## HOW TO COMPLETE THIS TASK:
Lines below that hold the word "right" must be copied in full.

■ ■ ■ ■ ■

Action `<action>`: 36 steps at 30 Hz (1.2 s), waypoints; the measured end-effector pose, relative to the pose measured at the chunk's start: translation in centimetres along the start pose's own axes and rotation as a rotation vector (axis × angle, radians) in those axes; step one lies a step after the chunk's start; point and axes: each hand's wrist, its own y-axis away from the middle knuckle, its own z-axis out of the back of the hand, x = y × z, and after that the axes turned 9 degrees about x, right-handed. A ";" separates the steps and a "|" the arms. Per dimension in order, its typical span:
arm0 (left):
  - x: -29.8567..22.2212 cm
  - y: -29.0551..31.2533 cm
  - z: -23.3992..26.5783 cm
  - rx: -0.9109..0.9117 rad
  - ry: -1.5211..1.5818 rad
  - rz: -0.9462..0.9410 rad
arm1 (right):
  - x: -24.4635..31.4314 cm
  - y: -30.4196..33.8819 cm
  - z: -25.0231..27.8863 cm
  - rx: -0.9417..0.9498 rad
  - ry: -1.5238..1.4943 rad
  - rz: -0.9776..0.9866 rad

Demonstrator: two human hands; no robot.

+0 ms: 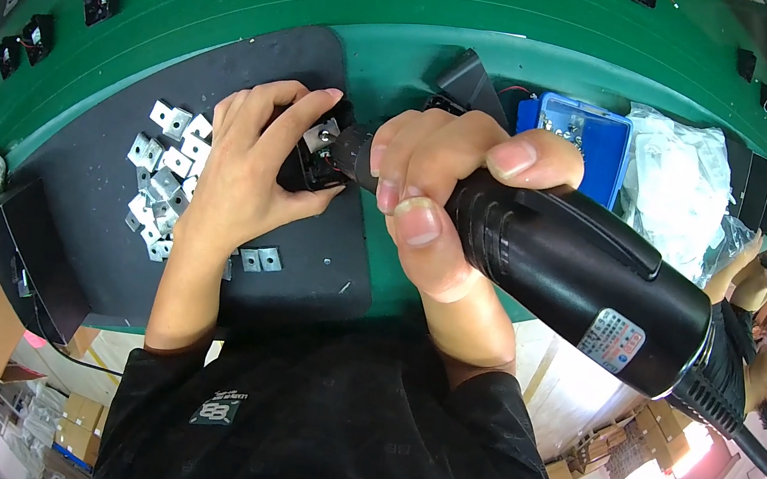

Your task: The person assembles electronic components into a housing with screws using an electric screwdriver.

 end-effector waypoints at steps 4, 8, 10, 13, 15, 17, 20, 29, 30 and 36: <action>0.1 0.0 0.0 0.005 0.002 -0.001 | 0.0 0.0 -0.2 -0.021 -0.012 -0.006; 0.2 0.0 0.0 0.004 0.006 -0.002 | 0.0 0.1 -0.1 -0.027 -0.020 -0.019; 0.1 0.0 0.0 0.020 0.014 -0.001 | -0.1 0.0 -0.1 -0.041 -0.016 -0.023; 0.3 0.0 0.2 0.023 0.037 -0.024 | -0.8 -0.3 0.4 -0.023 -0.026 0.004; 0.3 0.0 0.3 0.022 0.040 -0.028 | -1.6 -0.5 1.1 0.093 -0.109 0.075; 0.3 0.1 0.4 0.020 0.042 -0.031 | -2.0 -0.8 1.3 0.117 -0.124 0.082; 0.4 0.1 0.4 0.007 0.065 -0.038 | -2.5 -1.1 1.8 0.201 -0.205 0.118; 0.4 -0.4 0.2 0.031 0.086 -0.087 | -2.9 -2.1 3.4 0.479 -0.214 0.222; 0.5 -0.2 0.4 0.023 0.073 -0.078 | -2.3 -1.7 2.4 0.373 -0.248 0.129; 0.3 -0.1 0.2 0.006 0.035 -0.072 | -1.5 -2.1 2.0 0.243 -0.215 0.130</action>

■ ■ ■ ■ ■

## RESPONSE AREA:
Action `<action>`: 36 steps at 30 Hz (1.2 s), waypoints; the measured end-effector pose, relative to the pose measured at the chunk's start: translation in centimetres along the start pose's own axes and rotation as a rotation vector (axis × angle, radians) in those axes; step one lies a step after the chunk's start; point and axes: each hand's wrist, its own y-axis away from the middle knuckle, its own z-axis out of the back of the hand, x = y × z, and after that the axes turned 9 degrees about x, right-handed. A ";" separates the steps and a "|" the arms. Per dimension in order, its typical span:
arm1 (right):

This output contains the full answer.